Ansjovis is not only used as a main part in a recipe, it's been used as some sort of salty addition too, many times in meatdishes. It's a bit like using fish sauce in oriental (meat)dishes; the fish is not relevant, the salty part of the fish sauce is what they look for.
I've seen western recipes where they started by melting a few ansjovis filets in butter first and then seared meat in it. You don't taste the ansjovis no more but it gives a very particular and of course salty kick to a good piece of red meat.
Also, there is a very famous recipe called "beurre Café de Paris". Sounds french but it isn't. It's a complex butter composition with many ingredients, invented and used since decennia in the brasserie Café de Paris in Geneva, Swiss! Many try to reproduce it, even in France, but the original composition still remains a secret. One thing is certain; it contains ansjovis.
I found this recipe but have never made it myself.

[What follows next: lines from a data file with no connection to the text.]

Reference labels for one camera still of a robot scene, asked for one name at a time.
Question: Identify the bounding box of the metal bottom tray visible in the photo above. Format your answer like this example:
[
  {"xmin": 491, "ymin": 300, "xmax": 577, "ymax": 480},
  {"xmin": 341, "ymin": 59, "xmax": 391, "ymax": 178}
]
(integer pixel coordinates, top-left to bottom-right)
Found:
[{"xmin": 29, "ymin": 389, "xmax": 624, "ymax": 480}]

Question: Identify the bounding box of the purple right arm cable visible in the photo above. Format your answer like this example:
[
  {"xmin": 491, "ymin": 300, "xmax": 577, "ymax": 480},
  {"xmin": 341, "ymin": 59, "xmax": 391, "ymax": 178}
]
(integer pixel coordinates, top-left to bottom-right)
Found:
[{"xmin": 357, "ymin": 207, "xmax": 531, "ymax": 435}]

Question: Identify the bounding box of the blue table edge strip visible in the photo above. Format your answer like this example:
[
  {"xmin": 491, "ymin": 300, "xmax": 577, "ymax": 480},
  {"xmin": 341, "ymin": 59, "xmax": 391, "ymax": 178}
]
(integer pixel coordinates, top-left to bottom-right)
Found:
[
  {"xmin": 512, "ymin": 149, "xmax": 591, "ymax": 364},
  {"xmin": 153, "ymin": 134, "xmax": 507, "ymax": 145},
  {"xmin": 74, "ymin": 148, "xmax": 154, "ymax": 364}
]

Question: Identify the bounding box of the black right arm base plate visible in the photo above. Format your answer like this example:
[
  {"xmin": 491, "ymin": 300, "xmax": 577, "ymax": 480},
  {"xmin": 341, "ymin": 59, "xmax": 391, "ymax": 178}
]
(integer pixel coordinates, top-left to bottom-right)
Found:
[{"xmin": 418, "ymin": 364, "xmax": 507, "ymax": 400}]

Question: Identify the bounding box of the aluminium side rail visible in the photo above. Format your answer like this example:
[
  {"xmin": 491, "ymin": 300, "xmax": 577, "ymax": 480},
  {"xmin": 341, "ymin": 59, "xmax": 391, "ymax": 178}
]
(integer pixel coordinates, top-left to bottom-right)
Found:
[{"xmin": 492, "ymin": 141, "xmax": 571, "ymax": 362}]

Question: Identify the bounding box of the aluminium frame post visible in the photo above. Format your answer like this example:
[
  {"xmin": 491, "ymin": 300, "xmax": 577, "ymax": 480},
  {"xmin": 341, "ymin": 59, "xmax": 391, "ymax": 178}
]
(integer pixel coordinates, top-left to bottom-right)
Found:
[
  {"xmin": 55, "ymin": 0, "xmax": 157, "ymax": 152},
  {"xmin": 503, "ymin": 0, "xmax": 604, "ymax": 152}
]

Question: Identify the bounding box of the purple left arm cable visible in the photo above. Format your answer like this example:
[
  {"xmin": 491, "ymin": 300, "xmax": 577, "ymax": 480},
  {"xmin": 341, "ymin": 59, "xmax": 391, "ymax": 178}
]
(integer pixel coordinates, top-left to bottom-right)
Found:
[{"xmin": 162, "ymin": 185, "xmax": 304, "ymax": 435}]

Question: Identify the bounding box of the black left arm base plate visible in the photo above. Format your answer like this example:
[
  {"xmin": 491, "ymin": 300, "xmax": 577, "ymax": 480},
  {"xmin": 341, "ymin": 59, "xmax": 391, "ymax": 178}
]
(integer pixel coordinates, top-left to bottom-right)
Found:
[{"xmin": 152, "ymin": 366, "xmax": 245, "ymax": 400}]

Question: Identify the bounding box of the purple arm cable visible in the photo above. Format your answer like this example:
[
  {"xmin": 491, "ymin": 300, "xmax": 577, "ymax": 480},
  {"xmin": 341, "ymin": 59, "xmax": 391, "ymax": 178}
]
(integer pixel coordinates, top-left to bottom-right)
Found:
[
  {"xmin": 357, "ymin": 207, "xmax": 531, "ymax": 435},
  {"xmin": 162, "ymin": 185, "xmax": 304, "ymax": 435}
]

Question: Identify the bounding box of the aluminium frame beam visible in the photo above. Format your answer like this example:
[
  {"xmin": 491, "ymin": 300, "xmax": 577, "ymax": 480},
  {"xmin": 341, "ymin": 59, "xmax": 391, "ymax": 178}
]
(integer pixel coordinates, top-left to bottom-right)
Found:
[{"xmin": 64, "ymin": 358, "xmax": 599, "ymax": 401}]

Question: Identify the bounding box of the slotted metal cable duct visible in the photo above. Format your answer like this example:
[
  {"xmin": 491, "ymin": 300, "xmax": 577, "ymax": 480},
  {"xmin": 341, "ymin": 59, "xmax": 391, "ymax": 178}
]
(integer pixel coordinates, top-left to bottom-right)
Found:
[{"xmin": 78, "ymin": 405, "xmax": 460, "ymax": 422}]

I prefer a simpler to make beurre maître d'hôtel (butter, fines herbes, garlic..) on my grilled meat.
There's the Café de Paris website; http://www.cafe-de-paris.ch/
Beurre "Café de Paris" - a replica of the original
500 gr butter at room temperature
To be cut finely first; 4 ansjovis filets from a tin - 1 tbsp capers - 1 small onion or shallot - 2 tbsp parcely - 2 tbsp chives - 1 tbsp dill - 2 cloves of garlic - 1/2 green bell pepper
Other ingredients; juice of 1/2 lemon - 1 teaspoon lemon zeste - 1 teaspoon orange zeste - pinch of dried marjoram - pinch of dried thyme - pinch of rozemary - 1/2 teaspoon paprika powder - 1/2 teaspoon dried tarragon - 5 freshly ground black pepper corns - 1/2 teaspoon curry powder - 1 teaspoon Worcestershire sauce - pinch of cayenne pepper - 1 tbsp cognac - 1 tbsp madeira wine - 1 tbsp ketchup
Mix everything -except the butter- in a blender and set aside overnight to "merge the tastes". Next day; add the soft butter, the mixture and salt to taste.
Put a tbsp of this cold butter mixture on grilled red meat such as entrecöte, served with good fries of course.